Start of Information
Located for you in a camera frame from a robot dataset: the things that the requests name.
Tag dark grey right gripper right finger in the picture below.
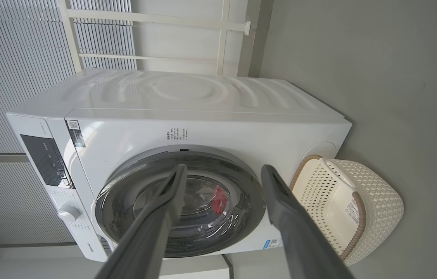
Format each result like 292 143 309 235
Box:
261 164 354 279

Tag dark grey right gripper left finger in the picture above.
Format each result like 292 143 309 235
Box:
94 164 188 279

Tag black washer door with glass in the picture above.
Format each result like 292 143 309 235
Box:
95 145 267 258

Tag red and white garment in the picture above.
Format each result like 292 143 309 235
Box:
211 186 230 214

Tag printed paper product label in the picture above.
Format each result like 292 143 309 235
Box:
344 200 361 224

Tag cream perforated laundry basket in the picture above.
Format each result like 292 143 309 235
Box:
290 155 404 266

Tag white front-load washing machine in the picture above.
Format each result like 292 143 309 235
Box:
6 68 352 262

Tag blue energy label sticker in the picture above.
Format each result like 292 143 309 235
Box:
262 238 284 251

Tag white metal rack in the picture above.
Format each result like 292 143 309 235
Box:
57 0 252 76

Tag white slatted window blinds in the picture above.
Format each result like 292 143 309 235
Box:
0 0 137 245

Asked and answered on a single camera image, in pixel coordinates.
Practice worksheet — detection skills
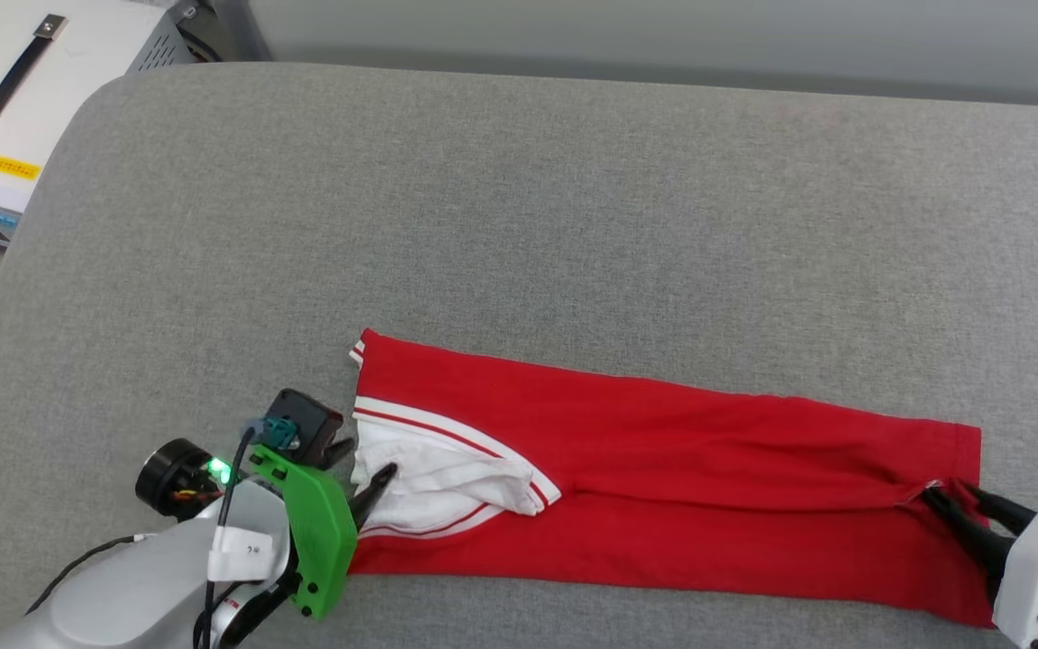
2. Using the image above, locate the teal left camera connector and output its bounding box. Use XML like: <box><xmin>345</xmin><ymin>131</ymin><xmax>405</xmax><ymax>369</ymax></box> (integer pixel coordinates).
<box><xmin>259</xmin><ymin>416</ymin><xmax>301</xmax><ymax>451</ymax></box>

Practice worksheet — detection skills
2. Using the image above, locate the black strap box handle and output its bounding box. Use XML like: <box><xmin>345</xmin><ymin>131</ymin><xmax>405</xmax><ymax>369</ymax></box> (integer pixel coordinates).
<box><xmin>0</xmin><ymin>14</ymin><xmax>70</xmax><ymax>140</ymax></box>

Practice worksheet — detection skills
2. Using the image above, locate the black left gripper motor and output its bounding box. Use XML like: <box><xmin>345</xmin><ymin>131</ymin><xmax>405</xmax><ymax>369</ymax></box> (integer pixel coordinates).
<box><xmin>133</xmin><ymin>438</ymin><xmax>233</xmax><ymax>523</ymax></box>

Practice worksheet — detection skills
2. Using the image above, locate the grey fabric sofa cushion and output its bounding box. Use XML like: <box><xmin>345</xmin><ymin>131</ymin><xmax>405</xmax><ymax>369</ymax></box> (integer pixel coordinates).
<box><xmin>0</xmin><ymin>60</ymin><xmax>1038</xmax><ymax>649</ymax></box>

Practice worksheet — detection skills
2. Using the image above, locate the red and white garment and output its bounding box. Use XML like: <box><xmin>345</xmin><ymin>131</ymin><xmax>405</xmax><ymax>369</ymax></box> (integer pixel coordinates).
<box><xmin>347</xmin><ymin>328</ymin><xmax>997</xmax><ymax>630</ymax></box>

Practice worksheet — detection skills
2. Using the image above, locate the black left camera cable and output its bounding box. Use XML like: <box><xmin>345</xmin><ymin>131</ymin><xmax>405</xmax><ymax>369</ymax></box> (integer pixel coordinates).
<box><xmin>200</xmin><ymin>427</ymin><xmax>257</xmax><ymax>649</ymax></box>

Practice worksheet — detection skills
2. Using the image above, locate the white equipment box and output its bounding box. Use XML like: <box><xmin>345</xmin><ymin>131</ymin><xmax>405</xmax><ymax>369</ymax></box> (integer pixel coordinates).
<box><xmin>0</xmin><ymin>0</ymin><xmax>197</xmax><ymax>250</ymax></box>

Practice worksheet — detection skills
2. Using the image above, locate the grey metal table leg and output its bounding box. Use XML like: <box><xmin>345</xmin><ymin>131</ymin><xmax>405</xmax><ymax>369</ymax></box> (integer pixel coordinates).
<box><xmin>209</xmin><ymin>0</ymin><xmax>271</xmax><ymax>63</ymax></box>

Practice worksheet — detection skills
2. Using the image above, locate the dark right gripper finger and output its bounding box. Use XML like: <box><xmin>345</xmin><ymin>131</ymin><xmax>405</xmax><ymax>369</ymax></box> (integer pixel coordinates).
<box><xmin>921</xmin><ymin>489</ymin><xmax>1017</xmax><ymax>580</ymax></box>
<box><xmin>959</xmin><ymin>484</ymin><xmax>1038</xmax><ymax>534</ymax></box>

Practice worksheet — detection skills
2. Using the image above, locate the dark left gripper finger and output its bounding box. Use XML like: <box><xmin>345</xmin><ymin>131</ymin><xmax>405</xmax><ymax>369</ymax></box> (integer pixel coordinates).
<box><xmin>320</xmin><ymin>435</ymin><xmax>358</xmax><ymax>471</ymax></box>
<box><xmin>351</xmin><ymin>464</ymin><xmax>399</xmax><ymax>529</ymax></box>

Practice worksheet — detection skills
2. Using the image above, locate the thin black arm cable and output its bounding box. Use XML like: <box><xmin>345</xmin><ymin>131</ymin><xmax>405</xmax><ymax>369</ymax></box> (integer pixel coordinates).
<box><xmin>24</xmin><ymin>533</ymin><xmax>158</xmax><ymax>617</ymax></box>

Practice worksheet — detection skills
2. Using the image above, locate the white cable tag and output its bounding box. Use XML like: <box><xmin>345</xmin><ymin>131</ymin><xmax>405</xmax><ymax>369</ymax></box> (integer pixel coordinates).
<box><xmin>205</xmin><ymin>526</ymin><xmax>274</xmax><ymax>583</ymax></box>

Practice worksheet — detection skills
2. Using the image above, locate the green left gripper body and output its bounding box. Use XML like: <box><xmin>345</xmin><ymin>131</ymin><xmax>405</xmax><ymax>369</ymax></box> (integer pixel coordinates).
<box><xmin>251</xmin><ymin>443</ymin><xmax>360</xmax><ymax>621</ymax></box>

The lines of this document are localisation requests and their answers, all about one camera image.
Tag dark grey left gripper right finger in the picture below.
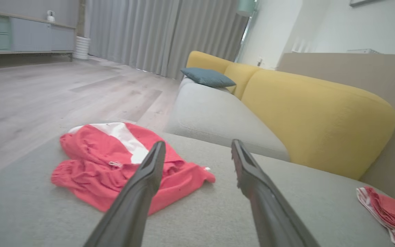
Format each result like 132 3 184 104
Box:
231 139 321 247

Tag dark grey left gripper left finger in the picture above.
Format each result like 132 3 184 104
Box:
84 141 166 247

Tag red shorts with white stripe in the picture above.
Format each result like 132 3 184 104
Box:
51 122 216 216

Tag grey sofa ottoman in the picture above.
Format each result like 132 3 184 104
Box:
0 120 395 247

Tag large yellow sofa back cushion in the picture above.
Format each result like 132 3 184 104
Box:
241 69 395 181

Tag grey sofa seat cushion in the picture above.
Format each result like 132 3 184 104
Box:
164 77 290 162

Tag narrow yellow sofa back cushion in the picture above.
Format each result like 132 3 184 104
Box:
224 62 262 100

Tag blue throw pillow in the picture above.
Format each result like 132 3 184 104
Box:
180 67 237 88

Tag yellow sofa end back cushion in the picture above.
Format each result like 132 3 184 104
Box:
186 51 232 74

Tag white ribbed cylinder bin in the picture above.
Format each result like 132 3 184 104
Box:
73 36 91 61

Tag grey pleated curtain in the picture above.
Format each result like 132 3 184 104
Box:
84 0 253 81

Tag grey low cabinet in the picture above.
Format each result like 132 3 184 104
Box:
0 8 76 61

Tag teal lamp shade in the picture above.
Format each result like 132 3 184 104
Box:
237 0 256 17

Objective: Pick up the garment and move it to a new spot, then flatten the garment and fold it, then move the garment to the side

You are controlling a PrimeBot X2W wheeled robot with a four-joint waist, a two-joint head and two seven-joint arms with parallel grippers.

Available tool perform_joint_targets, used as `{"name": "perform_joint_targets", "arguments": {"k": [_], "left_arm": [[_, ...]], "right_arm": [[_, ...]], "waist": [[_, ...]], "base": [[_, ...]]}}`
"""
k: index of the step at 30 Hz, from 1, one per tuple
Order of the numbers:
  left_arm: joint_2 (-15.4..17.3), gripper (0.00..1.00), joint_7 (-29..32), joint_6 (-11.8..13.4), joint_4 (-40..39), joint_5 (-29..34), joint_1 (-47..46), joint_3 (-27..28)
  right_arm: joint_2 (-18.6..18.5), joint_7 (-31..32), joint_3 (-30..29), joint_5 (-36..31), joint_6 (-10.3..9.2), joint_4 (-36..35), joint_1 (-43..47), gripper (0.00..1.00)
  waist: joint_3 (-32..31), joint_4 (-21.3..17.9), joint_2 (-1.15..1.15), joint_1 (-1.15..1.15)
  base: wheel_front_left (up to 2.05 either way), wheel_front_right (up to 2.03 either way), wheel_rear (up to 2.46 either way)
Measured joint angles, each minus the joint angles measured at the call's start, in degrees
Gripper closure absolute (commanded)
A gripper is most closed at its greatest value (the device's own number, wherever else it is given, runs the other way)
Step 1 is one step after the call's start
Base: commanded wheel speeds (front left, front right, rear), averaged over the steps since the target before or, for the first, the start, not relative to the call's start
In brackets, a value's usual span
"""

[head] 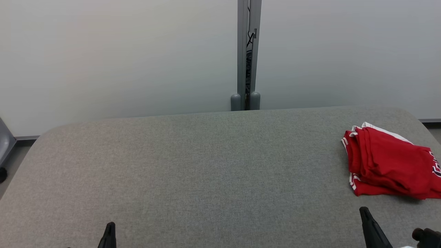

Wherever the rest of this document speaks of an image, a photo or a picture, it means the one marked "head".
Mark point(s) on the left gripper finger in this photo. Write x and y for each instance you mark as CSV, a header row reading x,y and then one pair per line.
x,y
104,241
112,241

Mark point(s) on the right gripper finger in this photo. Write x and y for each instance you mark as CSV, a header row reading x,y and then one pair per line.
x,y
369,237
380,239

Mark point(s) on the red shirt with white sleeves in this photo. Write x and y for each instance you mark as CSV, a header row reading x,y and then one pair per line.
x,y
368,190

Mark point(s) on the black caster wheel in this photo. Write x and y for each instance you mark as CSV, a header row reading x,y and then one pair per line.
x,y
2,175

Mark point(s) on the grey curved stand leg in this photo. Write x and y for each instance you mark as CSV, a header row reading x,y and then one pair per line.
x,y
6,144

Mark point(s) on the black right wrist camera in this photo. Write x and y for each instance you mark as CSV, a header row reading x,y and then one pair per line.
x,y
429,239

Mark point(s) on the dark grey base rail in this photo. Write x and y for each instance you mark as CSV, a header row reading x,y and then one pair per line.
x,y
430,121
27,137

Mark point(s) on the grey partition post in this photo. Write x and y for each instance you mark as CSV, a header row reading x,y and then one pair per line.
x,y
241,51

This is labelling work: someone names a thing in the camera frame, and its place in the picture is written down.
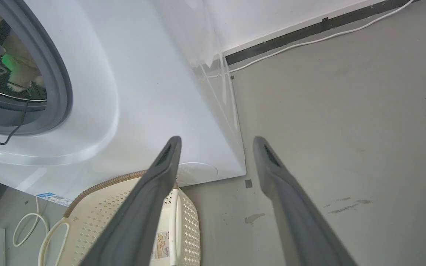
End of Information
Show each line from the listing above that includes the word "requests".

Located for you in a camera frame from a robot dataset: the things that the requests name.
The lines of this document are localisation requests and their answers, all about one camera image.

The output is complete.